Your response should consist of every entry, unchanged.

-*-

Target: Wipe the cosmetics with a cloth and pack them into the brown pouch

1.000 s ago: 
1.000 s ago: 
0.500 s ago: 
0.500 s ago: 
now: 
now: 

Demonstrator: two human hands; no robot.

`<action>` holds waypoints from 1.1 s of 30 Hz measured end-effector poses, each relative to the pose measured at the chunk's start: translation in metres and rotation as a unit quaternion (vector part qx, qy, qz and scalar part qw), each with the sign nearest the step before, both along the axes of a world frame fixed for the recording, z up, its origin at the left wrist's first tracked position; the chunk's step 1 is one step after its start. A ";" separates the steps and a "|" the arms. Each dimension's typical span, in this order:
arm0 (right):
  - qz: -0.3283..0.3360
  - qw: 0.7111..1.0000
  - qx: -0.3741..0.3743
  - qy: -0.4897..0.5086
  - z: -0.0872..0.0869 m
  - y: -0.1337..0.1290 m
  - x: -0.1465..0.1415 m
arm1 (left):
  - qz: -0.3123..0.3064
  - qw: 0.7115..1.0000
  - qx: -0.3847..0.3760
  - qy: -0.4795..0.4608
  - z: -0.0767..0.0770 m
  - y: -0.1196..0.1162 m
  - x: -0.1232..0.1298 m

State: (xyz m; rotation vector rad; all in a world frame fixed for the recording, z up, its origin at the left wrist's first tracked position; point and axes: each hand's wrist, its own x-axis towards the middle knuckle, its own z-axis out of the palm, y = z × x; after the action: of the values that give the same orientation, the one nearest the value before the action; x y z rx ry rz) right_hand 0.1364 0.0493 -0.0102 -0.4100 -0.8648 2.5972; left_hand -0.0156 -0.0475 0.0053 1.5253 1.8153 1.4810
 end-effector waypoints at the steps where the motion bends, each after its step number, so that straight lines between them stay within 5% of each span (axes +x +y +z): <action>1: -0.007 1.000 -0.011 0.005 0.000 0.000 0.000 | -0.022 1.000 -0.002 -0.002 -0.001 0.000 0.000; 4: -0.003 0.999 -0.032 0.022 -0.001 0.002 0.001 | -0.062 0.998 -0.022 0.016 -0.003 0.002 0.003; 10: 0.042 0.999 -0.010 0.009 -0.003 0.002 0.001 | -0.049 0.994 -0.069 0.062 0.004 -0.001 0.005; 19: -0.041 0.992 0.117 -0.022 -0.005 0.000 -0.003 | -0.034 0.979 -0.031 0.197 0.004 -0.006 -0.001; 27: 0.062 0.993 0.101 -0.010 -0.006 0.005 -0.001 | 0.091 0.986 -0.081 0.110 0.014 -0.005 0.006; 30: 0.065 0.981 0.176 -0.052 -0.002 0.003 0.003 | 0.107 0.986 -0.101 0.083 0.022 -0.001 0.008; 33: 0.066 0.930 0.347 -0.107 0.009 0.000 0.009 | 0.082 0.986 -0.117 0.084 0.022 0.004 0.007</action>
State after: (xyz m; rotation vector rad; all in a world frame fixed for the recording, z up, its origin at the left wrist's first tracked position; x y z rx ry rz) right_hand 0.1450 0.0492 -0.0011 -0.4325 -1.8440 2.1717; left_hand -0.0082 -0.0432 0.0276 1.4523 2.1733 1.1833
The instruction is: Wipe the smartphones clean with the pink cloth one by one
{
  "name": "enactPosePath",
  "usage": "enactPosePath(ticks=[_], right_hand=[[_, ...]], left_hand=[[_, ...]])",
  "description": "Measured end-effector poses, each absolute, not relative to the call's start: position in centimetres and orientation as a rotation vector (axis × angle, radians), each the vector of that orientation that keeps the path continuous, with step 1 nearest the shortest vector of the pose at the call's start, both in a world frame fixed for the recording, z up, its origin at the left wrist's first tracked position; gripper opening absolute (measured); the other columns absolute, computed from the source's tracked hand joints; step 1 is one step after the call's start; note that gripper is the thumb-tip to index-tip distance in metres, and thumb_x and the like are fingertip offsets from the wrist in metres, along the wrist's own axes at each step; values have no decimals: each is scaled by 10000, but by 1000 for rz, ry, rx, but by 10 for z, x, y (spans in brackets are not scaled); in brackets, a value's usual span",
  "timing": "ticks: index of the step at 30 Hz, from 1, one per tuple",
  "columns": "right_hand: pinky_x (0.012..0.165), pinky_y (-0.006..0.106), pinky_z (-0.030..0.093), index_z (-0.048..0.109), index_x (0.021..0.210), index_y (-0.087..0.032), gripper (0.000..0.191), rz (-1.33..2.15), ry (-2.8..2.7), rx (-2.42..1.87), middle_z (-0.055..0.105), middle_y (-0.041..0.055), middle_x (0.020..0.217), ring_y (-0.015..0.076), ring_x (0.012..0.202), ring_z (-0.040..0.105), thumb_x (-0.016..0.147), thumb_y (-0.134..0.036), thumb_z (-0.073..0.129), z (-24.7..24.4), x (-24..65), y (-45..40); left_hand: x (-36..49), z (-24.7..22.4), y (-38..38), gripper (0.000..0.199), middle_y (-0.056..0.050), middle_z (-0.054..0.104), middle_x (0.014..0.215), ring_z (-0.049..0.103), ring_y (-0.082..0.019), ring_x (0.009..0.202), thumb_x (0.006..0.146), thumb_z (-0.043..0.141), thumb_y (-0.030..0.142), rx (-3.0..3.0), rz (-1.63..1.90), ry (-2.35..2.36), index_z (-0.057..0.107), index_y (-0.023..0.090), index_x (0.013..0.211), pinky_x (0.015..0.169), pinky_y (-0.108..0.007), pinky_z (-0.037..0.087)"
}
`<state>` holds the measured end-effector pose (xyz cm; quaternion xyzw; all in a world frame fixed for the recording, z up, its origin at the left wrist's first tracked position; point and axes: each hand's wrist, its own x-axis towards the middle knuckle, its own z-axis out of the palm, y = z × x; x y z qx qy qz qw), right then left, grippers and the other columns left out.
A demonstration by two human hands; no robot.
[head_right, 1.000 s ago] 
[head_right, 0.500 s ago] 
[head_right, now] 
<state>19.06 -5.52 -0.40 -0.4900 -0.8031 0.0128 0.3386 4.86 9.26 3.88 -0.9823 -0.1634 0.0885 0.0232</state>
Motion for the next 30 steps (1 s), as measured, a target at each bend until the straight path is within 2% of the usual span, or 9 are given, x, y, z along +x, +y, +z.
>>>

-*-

→ **Exercise result**
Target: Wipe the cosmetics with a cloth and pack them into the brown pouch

1.000 s ago: 
1.000 s ago: 
0.500 s ago: 
0.500 s ago: 
now: 
now: 

Demonstrator: two human hands; no robot.

`<action>` holds waypoints from 1.1 s of 30 Hz measured end-effector poses, each relative to the pose measured at the chunk's start: translation in metres and rotation as a unit quaternion (vector part qx, qy, qz and scalar part qw), each with the sign nearest the step before, both along the axes of a world frame fixed for the recording, z up, its origin at the left wrist's first tracked position; the chunk's step 1 is one step after its start. A ";" separates the steps and a "|" the arms. Each dimension's typical span, in this order:
arm0 (right):
  - qz: -0.3283..0.3360
  - qw: 0.7111..1.0000
  - qx: -0.3741..0.3743
  - qy: -0.4897..0.5086
  - z: -0.0872..0.0869 m
  - y: -0.1337..0.1290 m
  - x: -0.1465..0.1415 m
arm1 (left):
  - qz: -0.3123..0.3064
  - qw: 0.7115..1.0000
  - qx: -0.3847..0.3760
  - qy: -0.4795..0.4608
  - z: -0.0767..0.0770 m
  - y: -0.1196..0.1162 m
  - x: -0.1232..0.1298 m

State: (xyz m; rotation vector rad; all in a world frame fixed for the recording, z up, its origin at the left wrist's first tracked position; point and axes: each hand's wrist, its own x-axis towards the middle knuckle, its own z-axis out of the palm, y = z × x; after the action: of the values that give the same orientation, the one nearest the value before the action; x y z rx ry rz) right_hand 0.1364 0.0493 -0.0102 -0.4100 -0.8648 2.5972; left_hand -0.0156 -0.0475 0.0053 1.5253 1.8153 1.4810
 end-effector waypoints at the steps where the motion bends, each after its step number, so that straight lines between them stay within 5% of each span (axes +x +y +z): <action>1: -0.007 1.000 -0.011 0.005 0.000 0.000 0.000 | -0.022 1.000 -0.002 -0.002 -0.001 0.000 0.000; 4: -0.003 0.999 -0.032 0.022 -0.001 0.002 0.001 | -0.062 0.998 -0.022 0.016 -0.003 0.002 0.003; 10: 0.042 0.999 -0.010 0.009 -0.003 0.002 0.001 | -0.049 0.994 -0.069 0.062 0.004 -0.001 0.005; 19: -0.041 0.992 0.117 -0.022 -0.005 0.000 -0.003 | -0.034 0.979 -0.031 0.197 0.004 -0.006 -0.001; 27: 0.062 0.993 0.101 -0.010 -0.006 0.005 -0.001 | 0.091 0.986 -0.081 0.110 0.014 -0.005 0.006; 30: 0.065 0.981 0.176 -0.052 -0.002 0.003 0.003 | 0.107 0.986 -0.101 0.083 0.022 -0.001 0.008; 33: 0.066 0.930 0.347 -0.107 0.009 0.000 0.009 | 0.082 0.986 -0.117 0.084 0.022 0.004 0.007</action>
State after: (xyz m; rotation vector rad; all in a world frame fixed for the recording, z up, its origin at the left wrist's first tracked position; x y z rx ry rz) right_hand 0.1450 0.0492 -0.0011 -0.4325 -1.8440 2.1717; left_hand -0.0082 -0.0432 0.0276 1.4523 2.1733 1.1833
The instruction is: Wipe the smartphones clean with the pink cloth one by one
{
  "name": "enactPosePath",
  "usage": "enactPosePath(ticks=[_], right_hand=[[_, ...]], left_hand=[[_, ...]])",
  "description": "Measured end-effector poses, each absolute, not relative to the call's start: position in centimetres and orientation as a rotation vector (axis × angle, radians), each the vector of that orientation that keeps the path continuous, with step 1 nearest the shortest vector of the pose at the call's start, both in a world frame fixed for the recording, z up, its origin at the left wrist's first tracked position; gripper opening absolute (measured); the other columns absolute, computed from the source's tracked hand joints; step 1 is one step after the call's start; note that gripper is the thumb-tip to index-tip distance in metres, and thumb_x and the like are fingertip offsets from the wrist in metres, along the wrist's own axes at each step; values have no decimals: each is scaled by 10000, but by 1000 for rz, ry, rx, but by 10 for z, x, y (spans in brackets are not scaled); in brackets, a value's usual span",
  "timing": "ticks: index of the step at 30 Hz, from 1, one per tuple",
  "columns": "right_hand: pinky_x (0.012..0.165), pinky_y (-0.006..0.106), pinky_z (-0.030..0.093), index_z (-0.048..0.109), index_x (0.021..0.210), index_y (-0.087..0.032), gripper (0.000..0.191), rz (-1.33..2.15), ry (-2.8..2.7), rx (-2.42..1.87), middle_z (-0.055..0.105), middle_y (-0.041..0.055), middle_x (0.020..0.217), ring_y (-0.015..0.076), ring_x (0.012..0.202), ring_z (-0.040..0.105), thumb_x (-0.016..0.147), thumb_y (-0.134..0.036), thumb_z (-0.073..0.129), z (-24.7..24.4), x (-24..65), y (-45..40); left_hand: x (-36..49), z (-24.7..22.4), y (-38..38), gripper (0.000..0.199), middle_y (-0.056..0.050), middle_z (-0.054..0.104), middle_x (0.014..0.215), ring_z (-0.049..0.103), ring_y (-0.082..0.019), ring_x (0.009..0.202), thumb_x (0.006..0.146), thumb_z (-0.043..0.141), thumb_y (-0.030..0.142), rx (-3.0..3.0), rz (-1.63..1.90), ry (-2.35..2.36), index_z (-0.057..0.107), index_y (-0.023..0.090), index_x (0.013..0.211), pinky_x (0.015..0.169), pinky_y (-0.108..0.007), pinky_z (-0.037..0.087)"
}
`<state>` holds the measured end-effector pose (xyz cm; quaternion xyzw; all in a world frame fixed for the recording, z up, its origin at the left wrist's first tracked position; point and axes: each hand's wrist, its own x-axis towards the middle knuckle, its own z-axis out of the palm, y = z × x; x y z qx qy qz qw), right then left, grippers and the other columns left out.
A demonstration by two human hands; no robot.
[head_right, 1.000 s ago] 
[head_right, 0.500 s ago] 
[head_right, now] 
<state>19.06 -5.52 -0.40 -0.4900 -0.8031 0.0128 0.3386 4.86 9.26 3.88 -0.9823 -0.1634 0.0885 0.0232</state>
Motion for the next 30 steps (1 s), as measured, a target at each bend until the straight path is within 2% of the usual span, or 9 are given, x, y, z along +x, +y, +z.
>>>

There is no more output for this exercise.